WHAT TO DO →
Scan the listing for "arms" and copy out each line that has it.

.....

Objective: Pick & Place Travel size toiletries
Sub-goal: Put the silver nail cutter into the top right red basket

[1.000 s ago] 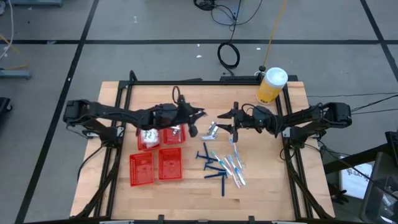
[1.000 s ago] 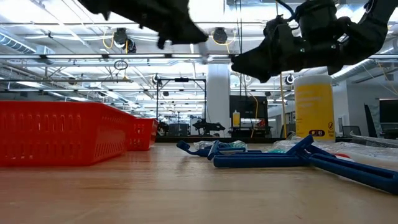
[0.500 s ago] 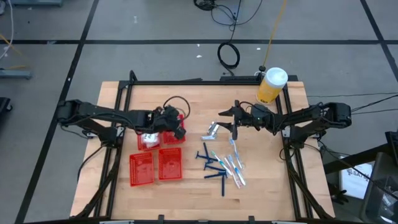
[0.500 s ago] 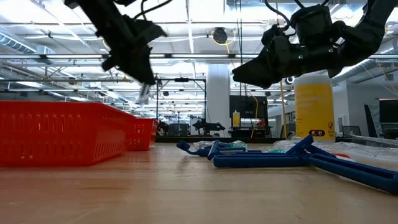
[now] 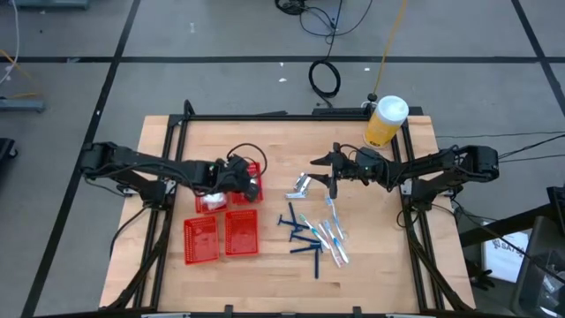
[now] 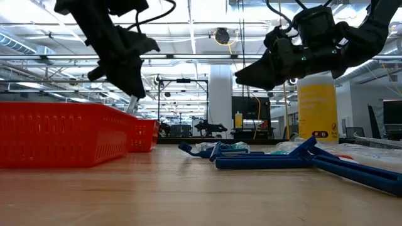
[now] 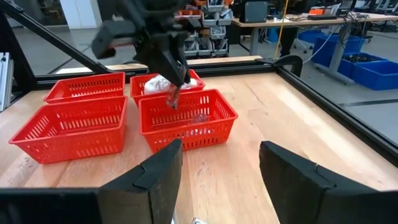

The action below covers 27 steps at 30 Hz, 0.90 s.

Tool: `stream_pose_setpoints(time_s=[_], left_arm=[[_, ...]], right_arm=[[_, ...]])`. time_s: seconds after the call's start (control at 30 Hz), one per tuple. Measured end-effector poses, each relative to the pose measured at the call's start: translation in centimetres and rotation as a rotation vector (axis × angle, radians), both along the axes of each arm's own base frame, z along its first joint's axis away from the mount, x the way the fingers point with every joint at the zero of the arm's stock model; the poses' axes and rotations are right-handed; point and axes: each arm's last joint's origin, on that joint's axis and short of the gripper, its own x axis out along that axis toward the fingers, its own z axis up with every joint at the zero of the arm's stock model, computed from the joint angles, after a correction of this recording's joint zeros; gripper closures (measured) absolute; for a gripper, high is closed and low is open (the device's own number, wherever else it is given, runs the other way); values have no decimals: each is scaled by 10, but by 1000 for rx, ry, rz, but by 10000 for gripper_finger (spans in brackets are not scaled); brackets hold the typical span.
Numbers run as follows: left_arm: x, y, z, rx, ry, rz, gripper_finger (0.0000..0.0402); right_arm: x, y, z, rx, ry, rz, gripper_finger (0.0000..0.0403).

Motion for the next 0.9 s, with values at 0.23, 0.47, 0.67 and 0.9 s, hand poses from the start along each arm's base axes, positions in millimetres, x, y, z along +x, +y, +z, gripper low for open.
stream_pose_setpoints(time_s=[0.23, 0.47, 0.67, 0.9], left_arm=[[-5, 7, -13, -21, -8, 55, 311], [-7, 13, -16, -55, 16, 53, 190], [-7, 20, -15, -23, 31, 32, 126], [2, 20, -3, 95, -48, -114, 113]], right_arm=[[0, 0, 1, 7, -8, -1, 202], [0, 0, 1, 9, -9, -1, 203], [0, 0, 0, 10, -6, -1, 200], [-1, 0, -10, 22, 109, 0, 202]])
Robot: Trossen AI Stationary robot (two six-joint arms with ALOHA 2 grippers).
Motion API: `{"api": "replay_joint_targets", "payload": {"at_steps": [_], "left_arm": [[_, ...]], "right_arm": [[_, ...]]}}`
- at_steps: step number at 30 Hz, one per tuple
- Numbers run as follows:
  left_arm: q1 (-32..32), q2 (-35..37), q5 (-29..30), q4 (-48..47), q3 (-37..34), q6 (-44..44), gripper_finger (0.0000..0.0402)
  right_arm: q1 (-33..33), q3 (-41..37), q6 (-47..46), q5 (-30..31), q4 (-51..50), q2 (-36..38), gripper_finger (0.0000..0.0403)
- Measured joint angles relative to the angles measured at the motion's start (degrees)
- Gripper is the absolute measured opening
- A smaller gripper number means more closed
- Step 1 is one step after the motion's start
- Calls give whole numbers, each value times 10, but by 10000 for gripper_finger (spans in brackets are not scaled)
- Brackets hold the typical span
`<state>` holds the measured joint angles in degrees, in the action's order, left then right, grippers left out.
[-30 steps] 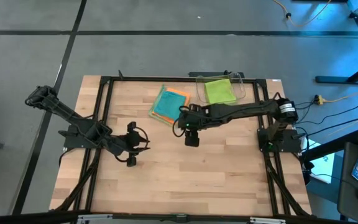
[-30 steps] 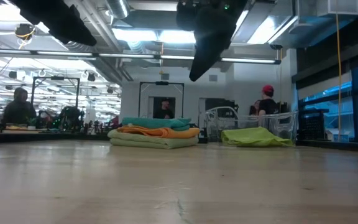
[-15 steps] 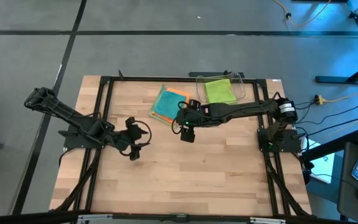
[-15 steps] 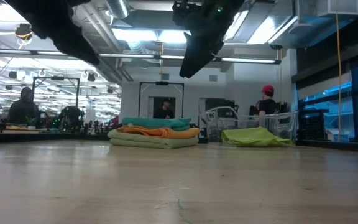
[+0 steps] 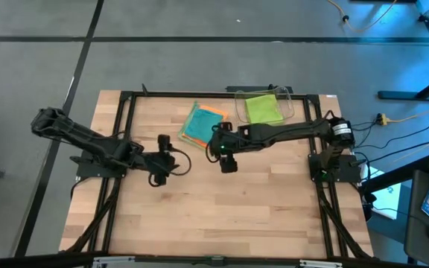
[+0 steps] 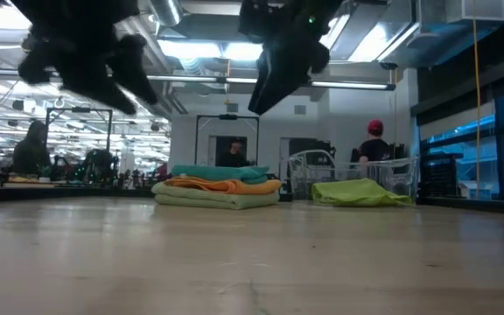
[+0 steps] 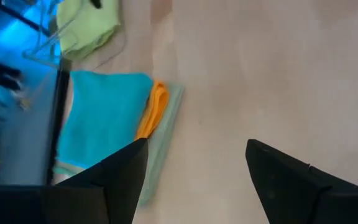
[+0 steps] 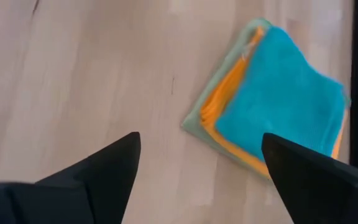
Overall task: Fold microfiber towels
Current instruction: Put the pile of microfiber towels into the transparent bin
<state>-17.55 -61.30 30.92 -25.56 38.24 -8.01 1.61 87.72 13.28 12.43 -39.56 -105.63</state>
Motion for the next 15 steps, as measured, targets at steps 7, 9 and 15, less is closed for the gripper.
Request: {"api": "replay_joint_targets", "payload": {"at_steps": [7,9,15], "left_arm": [[71,-87,70,6,0,-132,265],[97,-115,78,18,0,-151,265],[172,-181,66,64,0,-225,265]], "right_arm": [[-6,0,120,2,16,-48,336],[-9,0,126,35,31,-63,336],[-32,0,156,93,60,-94,336]]}}
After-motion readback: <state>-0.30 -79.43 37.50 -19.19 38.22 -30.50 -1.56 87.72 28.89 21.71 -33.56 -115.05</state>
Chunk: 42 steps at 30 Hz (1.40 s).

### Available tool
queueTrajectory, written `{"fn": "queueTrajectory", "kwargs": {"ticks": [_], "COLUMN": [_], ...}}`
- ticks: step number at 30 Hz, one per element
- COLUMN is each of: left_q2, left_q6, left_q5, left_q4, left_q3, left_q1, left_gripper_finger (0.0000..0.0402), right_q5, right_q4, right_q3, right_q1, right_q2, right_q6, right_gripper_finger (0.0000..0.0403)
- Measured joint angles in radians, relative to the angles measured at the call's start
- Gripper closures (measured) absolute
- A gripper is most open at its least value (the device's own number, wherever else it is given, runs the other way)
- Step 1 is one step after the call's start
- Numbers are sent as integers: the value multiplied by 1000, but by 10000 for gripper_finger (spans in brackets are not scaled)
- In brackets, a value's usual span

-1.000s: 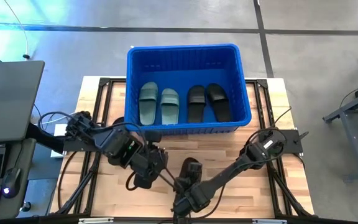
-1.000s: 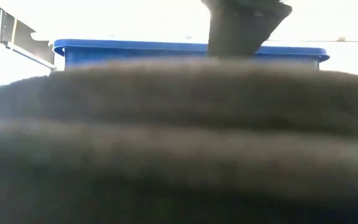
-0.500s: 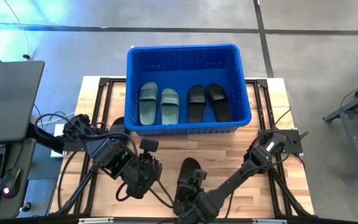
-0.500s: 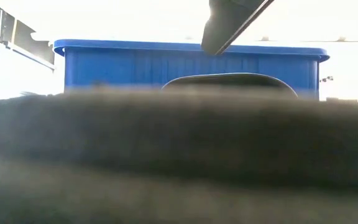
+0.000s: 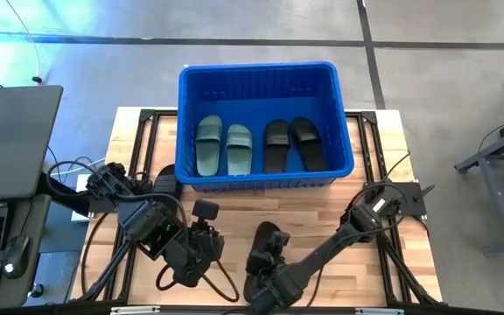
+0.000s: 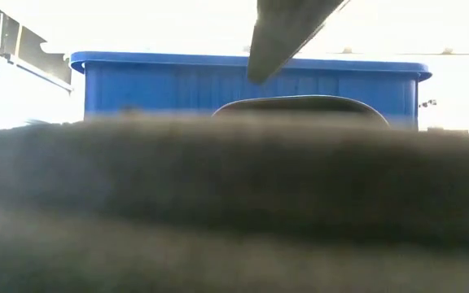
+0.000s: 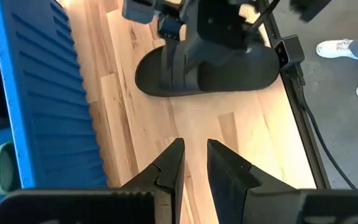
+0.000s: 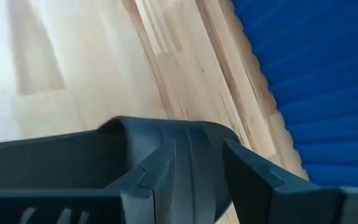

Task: Pick and place slides into bin
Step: Put the black slide into the blue bin

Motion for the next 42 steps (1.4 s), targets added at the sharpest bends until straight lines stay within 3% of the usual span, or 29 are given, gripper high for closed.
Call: {"fn": "queueTrajectory", "kwargs": {"ticks": [12,15,19,23,27,32,37,42], "left_q2": [0,0,0,0,0,0,-5,-5], "left_q6": [5,8,24,26,26,34,34,34], "left_q5": [-15,-25,-26,-27,-37,-41,-42,-54], "left_q4": [-3,-3,-3,-3,-3,-4,-3,-3], "left_q3": [0,0,0,0,0,0,0,0], "left_q1": [1,1,1,1,1,1,1,1], "left_gripper_finger": [344,344,344,344,344,344,344,344], "right_q5": [17,16,30,21,47,126,27,-214], "right_q4": [18,17,9,-23,-93,-52,-60,-11], "right_q3": [-155,-155,-157,-129,10,-50,-48,-49], "right_q1": [-48,-52,-55,-48,-34,-36,-67,-74], "right_q2": [-1,-1,2,5,6,-144,-242,-246], "right_q6": [74,69,39,-5,-84,-111,-63,-110], "right_gripper_finger": [284,315,390,391,398,401,399,363]}}
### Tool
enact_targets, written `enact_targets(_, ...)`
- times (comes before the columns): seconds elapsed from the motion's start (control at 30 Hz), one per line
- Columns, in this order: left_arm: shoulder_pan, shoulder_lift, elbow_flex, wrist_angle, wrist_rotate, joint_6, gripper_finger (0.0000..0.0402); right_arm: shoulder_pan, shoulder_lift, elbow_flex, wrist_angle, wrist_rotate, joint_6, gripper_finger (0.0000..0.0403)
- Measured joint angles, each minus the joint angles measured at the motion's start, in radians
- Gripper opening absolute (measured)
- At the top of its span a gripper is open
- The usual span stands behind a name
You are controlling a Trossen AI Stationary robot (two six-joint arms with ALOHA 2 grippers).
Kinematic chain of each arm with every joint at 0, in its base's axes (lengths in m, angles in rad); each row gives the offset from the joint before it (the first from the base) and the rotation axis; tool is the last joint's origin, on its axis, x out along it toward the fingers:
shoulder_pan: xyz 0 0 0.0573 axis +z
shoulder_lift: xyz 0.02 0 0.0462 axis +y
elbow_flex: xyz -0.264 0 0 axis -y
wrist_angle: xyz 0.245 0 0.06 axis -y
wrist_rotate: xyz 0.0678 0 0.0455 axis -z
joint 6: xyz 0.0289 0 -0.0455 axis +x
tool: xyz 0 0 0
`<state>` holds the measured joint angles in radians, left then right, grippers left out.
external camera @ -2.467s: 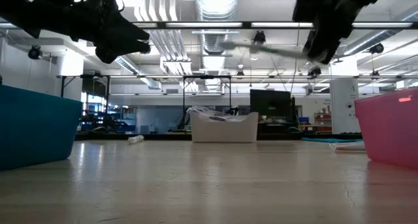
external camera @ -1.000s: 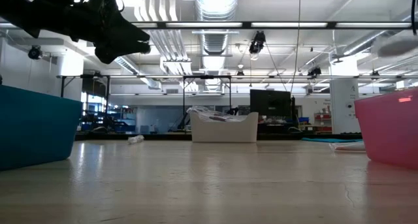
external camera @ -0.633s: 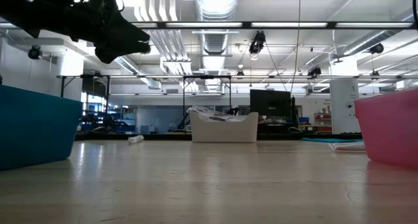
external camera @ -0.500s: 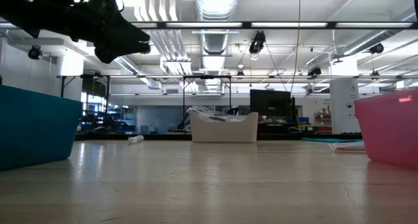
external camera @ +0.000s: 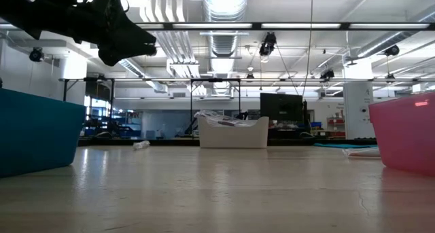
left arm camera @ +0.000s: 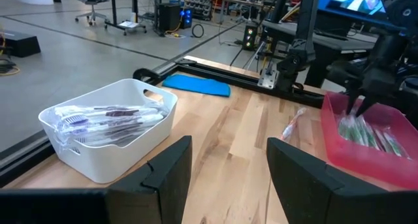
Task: Pick & Place Toothbrushes
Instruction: Put the green toothbrush into the pink bin, then put the orange toothbrush into the blue bin
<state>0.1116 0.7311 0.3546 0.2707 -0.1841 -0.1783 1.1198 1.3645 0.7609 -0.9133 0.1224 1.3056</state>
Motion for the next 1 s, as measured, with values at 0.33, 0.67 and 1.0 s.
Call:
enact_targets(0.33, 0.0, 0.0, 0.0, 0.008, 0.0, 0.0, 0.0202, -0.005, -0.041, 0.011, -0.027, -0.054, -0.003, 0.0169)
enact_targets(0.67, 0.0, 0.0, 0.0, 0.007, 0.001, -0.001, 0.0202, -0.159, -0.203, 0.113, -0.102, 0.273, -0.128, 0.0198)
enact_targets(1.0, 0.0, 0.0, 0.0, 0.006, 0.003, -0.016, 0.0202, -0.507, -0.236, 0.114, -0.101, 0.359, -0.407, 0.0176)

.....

OUTPUT FOR THIS TASK →
Robot: Trossen AI Stationary robot (two six-joint arms with ALOHA 2 grippers).
You are controlling a Trossen AI Stationary robot (two six-joint arms with ALOHA 2 grippers).

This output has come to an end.